Solid metal often used . Lead was the most common material used to make toy soldiers and figures. Germany and other european neighbours became productive during the 19th and early 20th Century but the earliest known commercial figures were produced in France around 1800 by Lucotte.
It was the English that really transformed things . In England prior to 1893 most toy soldiers were imported from mainland Europe then William Britain developed a method called Slush casting. Slush casting, a variant of permanent molding casting was used to create a hollow casting or hollowcast figure. In the process the material was poured into the mold and allowed to cool until a shell of material forms in the mold around the figure.
The remaining hot liquid was then poured out to leave a hollow shell. A number of techniques were used to achieve the final figure which was lighter and cheaper to make due to using less material than solid casting. Hollowcast figures are easy to identify as generally they have a small hole where the excess liquid was poured out and are of course much lighter. ( very light figures are probabably aluminium )

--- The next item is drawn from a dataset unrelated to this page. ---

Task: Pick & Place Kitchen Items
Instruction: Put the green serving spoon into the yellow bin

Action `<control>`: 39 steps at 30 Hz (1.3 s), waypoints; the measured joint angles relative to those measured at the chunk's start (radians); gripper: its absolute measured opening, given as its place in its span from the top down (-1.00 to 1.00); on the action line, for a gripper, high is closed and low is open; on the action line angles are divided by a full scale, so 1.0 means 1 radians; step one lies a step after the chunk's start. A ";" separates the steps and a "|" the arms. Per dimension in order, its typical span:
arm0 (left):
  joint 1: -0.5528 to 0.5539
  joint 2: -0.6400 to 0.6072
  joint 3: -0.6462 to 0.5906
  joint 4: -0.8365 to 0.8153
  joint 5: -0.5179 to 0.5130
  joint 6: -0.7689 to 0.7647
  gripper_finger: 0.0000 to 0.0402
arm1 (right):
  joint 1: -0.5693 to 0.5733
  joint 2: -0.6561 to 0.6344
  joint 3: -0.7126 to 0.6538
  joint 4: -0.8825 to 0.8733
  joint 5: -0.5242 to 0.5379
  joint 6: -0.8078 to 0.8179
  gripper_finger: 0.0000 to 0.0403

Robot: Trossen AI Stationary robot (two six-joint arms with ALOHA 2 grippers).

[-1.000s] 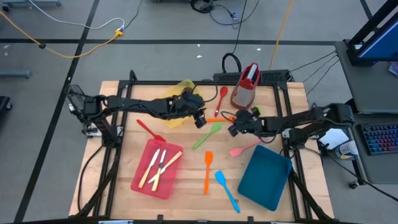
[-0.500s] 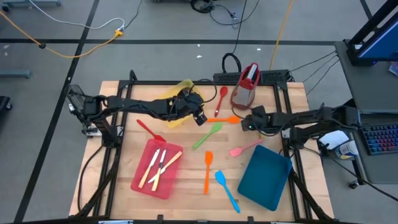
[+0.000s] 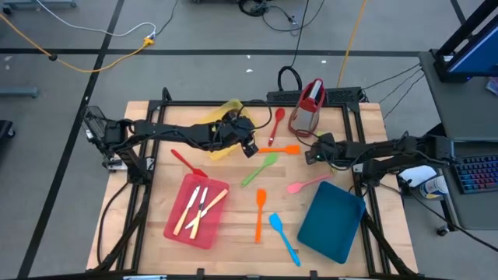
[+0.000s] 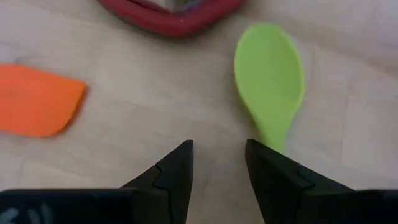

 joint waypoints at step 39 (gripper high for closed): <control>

So this became the primary method used to make lead soldiers until its eventual demise in the 1960’s due to the concern about possible health issues with using lead for toys. Of course this was compounded by the arrival shortly after WW2 of major plastic figure production which was far cheaper and had completely eroded lead production by this time both in terms of popularity and cost. Plastic has been around since the 20’s but the innovations in machine tooling now made plastic production the material of choice.